Required work: Which of the lines below include "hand"? Each one should be copied out.
====== Supplied information
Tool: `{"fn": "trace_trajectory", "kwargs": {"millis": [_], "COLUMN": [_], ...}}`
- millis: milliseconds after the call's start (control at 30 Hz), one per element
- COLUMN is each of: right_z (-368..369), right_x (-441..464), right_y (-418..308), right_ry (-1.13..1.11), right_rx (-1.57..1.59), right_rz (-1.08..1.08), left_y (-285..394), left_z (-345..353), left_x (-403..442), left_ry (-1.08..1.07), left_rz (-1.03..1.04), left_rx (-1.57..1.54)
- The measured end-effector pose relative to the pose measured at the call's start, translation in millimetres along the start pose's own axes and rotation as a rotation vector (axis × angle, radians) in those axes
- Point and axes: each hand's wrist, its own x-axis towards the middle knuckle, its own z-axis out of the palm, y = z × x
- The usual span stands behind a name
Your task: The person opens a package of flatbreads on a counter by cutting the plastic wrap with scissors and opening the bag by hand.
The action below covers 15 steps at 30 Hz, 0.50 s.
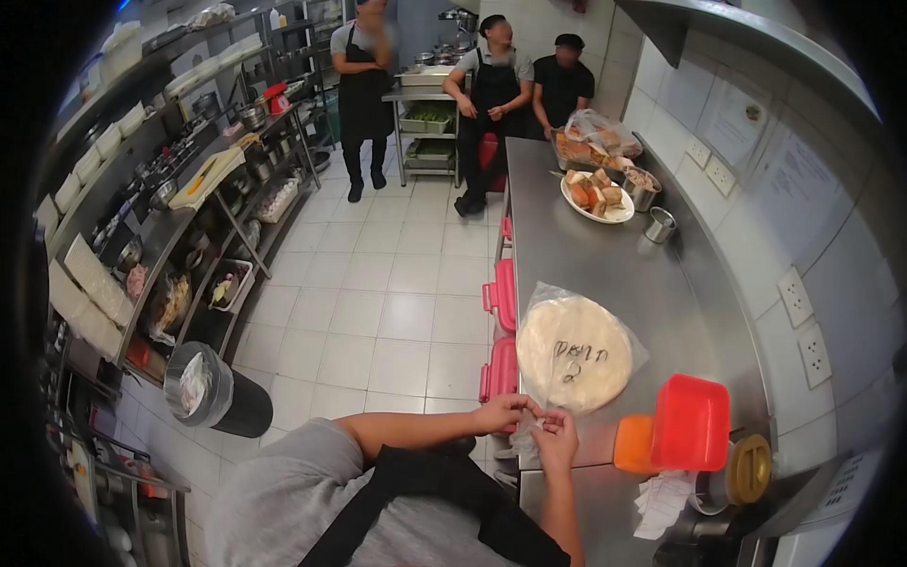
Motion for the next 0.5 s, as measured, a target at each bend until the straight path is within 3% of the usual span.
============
Written solution:
- Point and axes: each hand's wrist, its own x-axis towards the middle knuckle, its own z-axis out of the palm, y = z × x
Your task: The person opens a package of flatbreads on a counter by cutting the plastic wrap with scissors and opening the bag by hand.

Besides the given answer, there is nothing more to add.